A study published in the European Respiratory Journal found that high-dose salbutamol delivered via MDI with a spacer was just as effective as nebulized salbutamol for treating acute asthma exacerbations. Recent meta-analyses also show that children under 5 with moderate to severe wheezing had significantly lower hospital admission rates when using MDIs with spacers compared to nebulizers.

Here’s a striking detail: nebulizers deliver less than 10% of the medication to the lungs—most of it stays in the device or disperses into the air. MDIs perform better, delivering between 10% and 40% of the medication where it’s needed.
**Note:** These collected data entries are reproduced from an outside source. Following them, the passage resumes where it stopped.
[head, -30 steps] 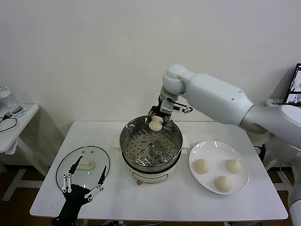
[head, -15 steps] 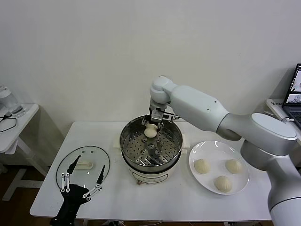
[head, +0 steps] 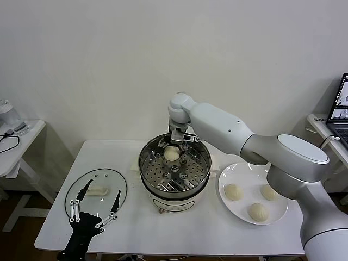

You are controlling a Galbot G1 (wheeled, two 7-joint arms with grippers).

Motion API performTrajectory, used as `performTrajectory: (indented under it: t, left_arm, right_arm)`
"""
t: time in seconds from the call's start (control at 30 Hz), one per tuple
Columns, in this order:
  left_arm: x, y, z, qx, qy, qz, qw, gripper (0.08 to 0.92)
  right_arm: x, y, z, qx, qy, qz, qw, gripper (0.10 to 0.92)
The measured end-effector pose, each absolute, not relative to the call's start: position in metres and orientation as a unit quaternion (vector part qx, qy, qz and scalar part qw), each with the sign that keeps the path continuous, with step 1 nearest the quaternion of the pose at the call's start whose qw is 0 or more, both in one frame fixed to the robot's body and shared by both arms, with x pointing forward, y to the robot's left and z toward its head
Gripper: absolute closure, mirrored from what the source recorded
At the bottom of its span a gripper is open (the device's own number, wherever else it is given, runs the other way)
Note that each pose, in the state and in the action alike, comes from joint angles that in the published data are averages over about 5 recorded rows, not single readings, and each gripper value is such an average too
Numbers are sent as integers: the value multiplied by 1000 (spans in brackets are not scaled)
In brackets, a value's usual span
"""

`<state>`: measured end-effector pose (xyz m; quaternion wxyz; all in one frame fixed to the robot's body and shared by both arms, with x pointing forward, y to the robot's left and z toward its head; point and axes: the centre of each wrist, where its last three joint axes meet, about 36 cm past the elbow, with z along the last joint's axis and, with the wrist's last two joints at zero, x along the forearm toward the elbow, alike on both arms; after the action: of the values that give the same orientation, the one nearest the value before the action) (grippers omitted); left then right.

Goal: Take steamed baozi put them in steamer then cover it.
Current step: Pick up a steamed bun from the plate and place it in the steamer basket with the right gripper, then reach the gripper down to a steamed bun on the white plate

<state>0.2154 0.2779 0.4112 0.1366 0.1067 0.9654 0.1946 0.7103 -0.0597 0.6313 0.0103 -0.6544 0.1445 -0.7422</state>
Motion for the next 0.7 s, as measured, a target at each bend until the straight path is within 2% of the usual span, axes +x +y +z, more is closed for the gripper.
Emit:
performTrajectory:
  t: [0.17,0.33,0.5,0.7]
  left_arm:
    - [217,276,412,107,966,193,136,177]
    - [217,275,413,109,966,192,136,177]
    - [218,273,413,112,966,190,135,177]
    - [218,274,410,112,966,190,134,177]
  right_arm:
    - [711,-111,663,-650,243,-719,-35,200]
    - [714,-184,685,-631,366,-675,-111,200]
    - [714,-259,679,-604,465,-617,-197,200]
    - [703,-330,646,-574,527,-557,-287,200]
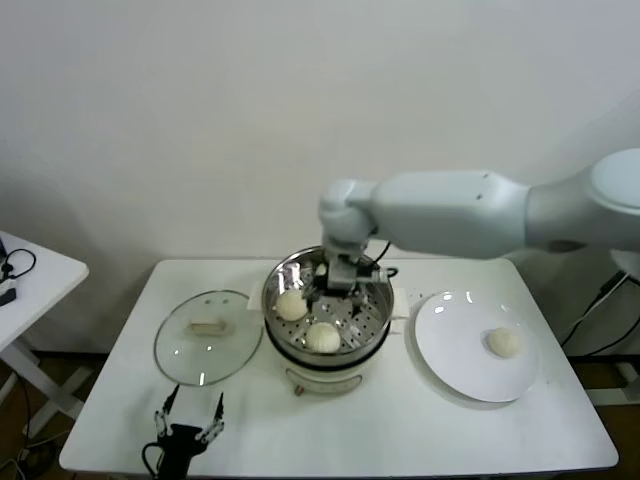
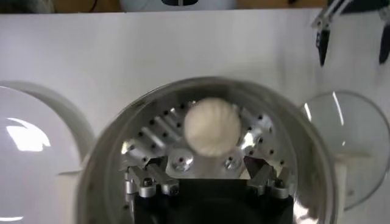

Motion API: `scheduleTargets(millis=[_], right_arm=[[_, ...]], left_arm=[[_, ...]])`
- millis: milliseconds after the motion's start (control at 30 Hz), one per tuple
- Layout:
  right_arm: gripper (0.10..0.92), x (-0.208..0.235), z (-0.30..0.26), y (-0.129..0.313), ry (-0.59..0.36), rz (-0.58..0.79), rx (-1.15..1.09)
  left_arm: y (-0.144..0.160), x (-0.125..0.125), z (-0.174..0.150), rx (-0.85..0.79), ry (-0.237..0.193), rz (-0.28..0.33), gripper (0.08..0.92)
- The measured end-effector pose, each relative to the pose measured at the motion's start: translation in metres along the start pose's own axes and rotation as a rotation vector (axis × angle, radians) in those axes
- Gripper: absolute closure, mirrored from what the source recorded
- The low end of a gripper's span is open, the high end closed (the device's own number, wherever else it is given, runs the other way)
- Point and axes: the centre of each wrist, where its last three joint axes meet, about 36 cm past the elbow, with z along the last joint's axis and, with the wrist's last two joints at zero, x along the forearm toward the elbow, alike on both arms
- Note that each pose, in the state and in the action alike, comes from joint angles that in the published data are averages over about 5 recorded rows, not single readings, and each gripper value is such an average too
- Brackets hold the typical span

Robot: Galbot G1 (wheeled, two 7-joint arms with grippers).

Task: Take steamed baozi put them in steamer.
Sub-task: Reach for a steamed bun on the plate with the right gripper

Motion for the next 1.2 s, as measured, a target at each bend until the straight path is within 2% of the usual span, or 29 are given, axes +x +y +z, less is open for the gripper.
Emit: scheduleTargets(millis=[200, 433, 600, 800, 1200], right_arm=[[0.200, 0.035, 0.036, 0.071, 0.040, -0.016, -0.323], [0.200, 0.032, 0.063, 0.178, 0.085, -0.013, -0.726], [0.200, 0.007, 0.070, 0.246, 0.096, -0.014, -0.935], [0.200, -0.036, 0.072, 0.307, 0.102, -0.024, -1.097], [0.200, -0.110, 0.071, 0.369, 0.122, -0.057, -1.223]], left_arm=[[0.000, -0.001, -0.001, 0.006, -0.006, -0.002, 0.177], [-0.001, -0.003, -0.001, 0.011, -0.010, -0.002, 0.177], [0.000, -0.002, 0.002, 0.009, -0.008, -0.003, 0.177], [0.000, 0.002, 0.005, -0.003, 0.002, -0.001, 0.177], [-0.002, 0.009, 0.011, -0.026, 0.019, 0.010, 0.177]])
Nebulizer Use for Beta-Agonists

Despite the push towards MDIs, nebulizers remain valuable in certain scenarios:

  1. 1. Severe exacerbations requiring continuous beta-agonist delivery

  2. 2. Patients unable to use MDIs effectively due to age, cognitive status, or severity of breathlessness

  3. 3. Physical limitations create another layer of complexity. Our elderly patients often face several challenges:

          • - Not enough hand strength to activate MDIs

          • - Limited dexterity from arthritis or neurological conditions

          • - Cognitive issues affecting proper device use 

  4. 4. Situations where multiple medications need simultaneous delivery

Patient Factors Influencing Beta-Agonist Delivery Method

When choosing between MDIs with spacers and nebulizers for beta-agonist delivery, consider the following:

  1. 1. Age: Younger children may struggle with the MDI technique

  2. 2. Cognitive status: Patients with cognitive impairments might find nebulizers easier to use

  3. 3. Severity of exacerbation: Very severe cases may benefit from continuous nebulization

  4. 4. Hand-breath coordination: Poor coordination may favor nebulizer use

The Global Initiative for Asthma (GINA) 2023 report emphasizes tailoring the delivery method to individual patient needs and abilities.
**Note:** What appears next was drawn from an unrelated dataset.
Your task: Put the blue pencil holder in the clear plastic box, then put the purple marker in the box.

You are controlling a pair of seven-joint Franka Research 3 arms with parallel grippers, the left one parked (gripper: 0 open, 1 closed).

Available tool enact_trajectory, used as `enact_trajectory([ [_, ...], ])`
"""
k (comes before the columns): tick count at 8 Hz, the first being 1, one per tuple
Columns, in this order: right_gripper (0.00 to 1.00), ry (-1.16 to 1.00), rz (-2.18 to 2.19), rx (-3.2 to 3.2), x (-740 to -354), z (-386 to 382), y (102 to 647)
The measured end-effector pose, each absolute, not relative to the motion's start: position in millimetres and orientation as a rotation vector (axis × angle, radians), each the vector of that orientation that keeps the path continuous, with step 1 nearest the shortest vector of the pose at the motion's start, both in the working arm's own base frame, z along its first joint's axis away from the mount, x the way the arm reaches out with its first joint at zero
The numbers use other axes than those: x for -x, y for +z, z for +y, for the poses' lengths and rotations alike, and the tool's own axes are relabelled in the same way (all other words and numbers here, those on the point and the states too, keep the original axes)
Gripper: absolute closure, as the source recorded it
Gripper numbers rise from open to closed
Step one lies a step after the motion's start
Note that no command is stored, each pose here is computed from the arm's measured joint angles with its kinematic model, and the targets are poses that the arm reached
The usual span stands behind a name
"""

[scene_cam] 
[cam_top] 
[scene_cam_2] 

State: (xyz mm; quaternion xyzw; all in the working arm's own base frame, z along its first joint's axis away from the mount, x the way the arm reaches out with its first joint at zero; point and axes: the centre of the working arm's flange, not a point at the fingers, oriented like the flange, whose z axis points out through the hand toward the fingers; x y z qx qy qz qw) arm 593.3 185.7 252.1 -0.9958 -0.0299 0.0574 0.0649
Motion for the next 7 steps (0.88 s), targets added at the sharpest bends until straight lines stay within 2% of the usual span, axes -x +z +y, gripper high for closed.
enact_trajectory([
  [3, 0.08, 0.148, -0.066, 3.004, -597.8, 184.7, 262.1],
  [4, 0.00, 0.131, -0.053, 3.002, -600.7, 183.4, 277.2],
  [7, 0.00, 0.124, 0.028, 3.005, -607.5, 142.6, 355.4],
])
Practical Implications for Urgent Care

Given the comparable efficacy of MDIs with spacers and nebulizers for beta-agonist delivery, consider the following in urgent care settings:

  1. 1. Initial Assessment: Evaluate the patient’s ability to use an MDI effectively

  2. 2. Exacerbation Severity: Opt for nebulizers in severe cases requiring continuous medication

  3. 3. Time Constraints: MDIs with spacers generally allow for faster treatment

  4. 4. Infection Control: Prefer MDIs during respiratory disease outbreaks

  5. 5. Cost Considerations: Factor in both immediate and long-term costs of each method

Helping Patients Breathe Easier—At Home and in Clinic

The evidence suggests that MDIs with spacers and nebulizers are neck and neck when it comes to getting beta-agonists where they need to go. The key to optimizing outcomes lies in proper device selection based on each clinical scenario, patient education, and technique assessment.

So, what does this mean for us in the trenches? Well, I'll tell you what it means to me. I will be more proactive about prescribing spacers, not just for the people wheezing in my exam room but for other asthmatic patients that I might be seeing for unrelated reasons. Why? Because if we can beef up their home game, we might see fewer of them in urgent care down the road.